Monday, December 31, 2007

Reasoning by analogy

Reasoning by analogy is always dangerous. Heinlein gives an amusing example in Starship Troopers:
"It doesn't matter whether it's a thousand - or just one, sir. You fight."

"Aha! The number of prisoners is irrelevant. Good. Now prove your answer."

I was stuck. I knew it was the right answer. But I didn't know why. He kept hounding me. "Speak up, Mr. Rico. This is an exact science. You made a mathematical statement; you must give proof. Someone may claim that you have asserted, by analogy, that one potato is worth the same price, no more, no less, as one thousand potatoes. No?"

"No, sir!"

"Why not? Prove it."

"Men are not potatoes."
(Heinlein is bullshitting us here: Mr. Rico does not actually prove his assertion, he merely rebuts a fallacious counterargument; to construe the rebuttal as a proof is the fallacy fallacy.) But Heinlein does have a point: analogy, metaphor, simile, allegory and other such literary devices can be useful to explain an idea, but they are never useful for proving a point or describing an idea precisely.

Norm Doering and Stephen Law comment on English Bishop Richard Harries' recent article It is possible to be moral without God. I want to note Harries' reliance on two fallacious arguments from analogy.

Harries asks, "How far are we living on moral capital?" The analogy is absurd. In what sense could morality possibly be related to economic capital? Morality is not in any sense at all like equipment in a factory or even money in the bank. We don't use anything up by acting in moral ways, no matter how you construe morality. We really must suspect that Harries is unable, unwilling or just too lazy to give any thought to the actual substance of his remarks.

Harries likens religion to the symphony from which morality is extracted as individual passages:
Take an analogy: someone hears a great piece of music and responds to it in itself. But someone else knows that the piece is part of a symphony and can be even more appreciated when heard as part of the whole in which it has a crucial place. As human beings we can recognise and respond to particular moral insights. But a religious believer claims to understand these as part of a much larger whole in which they have a vital place: in particular, there is a fount and origin of all our moral insights which is good, perfect good, all good, our true and everlasting good. For a Christian, this is above all shown in the willingness of God to enter the flux of history, to redeem it from within.
A nice analogy. But is it apt? Is it accurate? Note that Harries does not actually assert that the religious believer understands morality better by putting it in a larger, religious context.

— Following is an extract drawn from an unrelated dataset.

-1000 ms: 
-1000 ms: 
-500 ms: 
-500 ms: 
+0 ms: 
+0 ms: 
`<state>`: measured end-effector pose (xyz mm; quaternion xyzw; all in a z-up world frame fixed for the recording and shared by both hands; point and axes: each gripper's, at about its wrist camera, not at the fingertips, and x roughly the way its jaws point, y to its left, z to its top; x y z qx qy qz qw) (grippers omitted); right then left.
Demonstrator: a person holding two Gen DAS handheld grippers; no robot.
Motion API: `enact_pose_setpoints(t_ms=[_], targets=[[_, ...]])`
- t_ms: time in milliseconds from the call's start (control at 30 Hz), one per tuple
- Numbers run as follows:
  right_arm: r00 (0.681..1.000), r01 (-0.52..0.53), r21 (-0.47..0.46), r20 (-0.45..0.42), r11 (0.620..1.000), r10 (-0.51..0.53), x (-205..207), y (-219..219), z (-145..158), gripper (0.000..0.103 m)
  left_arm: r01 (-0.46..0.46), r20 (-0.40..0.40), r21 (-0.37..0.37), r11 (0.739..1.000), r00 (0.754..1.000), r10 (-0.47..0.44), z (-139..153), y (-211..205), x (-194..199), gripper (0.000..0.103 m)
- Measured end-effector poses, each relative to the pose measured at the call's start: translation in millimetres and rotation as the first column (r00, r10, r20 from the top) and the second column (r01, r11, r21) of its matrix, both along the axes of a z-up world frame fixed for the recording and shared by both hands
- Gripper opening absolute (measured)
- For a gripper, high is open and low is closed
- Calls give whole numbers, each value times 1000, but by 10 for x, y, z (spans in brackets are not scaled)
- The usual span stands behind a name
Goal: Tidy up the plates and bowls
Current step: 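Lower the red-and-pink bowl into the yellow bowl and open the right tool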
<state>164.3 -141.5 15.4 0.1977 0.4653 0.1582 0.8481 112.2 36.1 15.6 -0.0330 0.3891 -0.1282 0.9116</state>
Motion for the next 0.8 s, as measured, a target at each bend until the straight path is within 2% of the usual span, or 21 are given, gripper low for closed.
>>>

Perhaps most importantly, are our modern moral beliefs even a part of the religion in the first place? It is definitely the case that any citizen of a Western democracy who took the moral assertions of the Christian Bible both seriously and literally would — depending on which he followed first — starve, be imprisoned, or be committed to an insane asylum. Very few modern moral notions — democracy, pluralism, the prohibition of slavery and rape, equal rights for women — can be extracted directly from the Bible, and the Bible enthusiastically supports any number of notions we find today to be atrocious: murder, slavery, rape, human sacrifice, wars of aggression, incest, infanticide... the list goes on and on. One might assert that one can best understand a Bach Cantata in the context of a John Cage symphony.

There is one moral category, however, that necessarily fails by putting morality into a religious context, even the mostly vacuous context of a perfectly good God willing "to enter the flux of history, to redeem it from within." The moral values of freedom and liberty for themselves, as a final and not just instrumental good, cannot survive God, especially an intervening God. To contextualize morality in this sense makes obedience the highest meta-value, as a final, and not just instrumental good. What is this "all good" God trying to redeem us from? The original sin of disobedience, of course.

The question isn't whether it's possible to be good without God: the question is whether it's possible to be good with God. The best that we can say is that the socially acceptable behavior of a billion Christians shows that it's possible to be good despite God, or at least despite Christian scripture.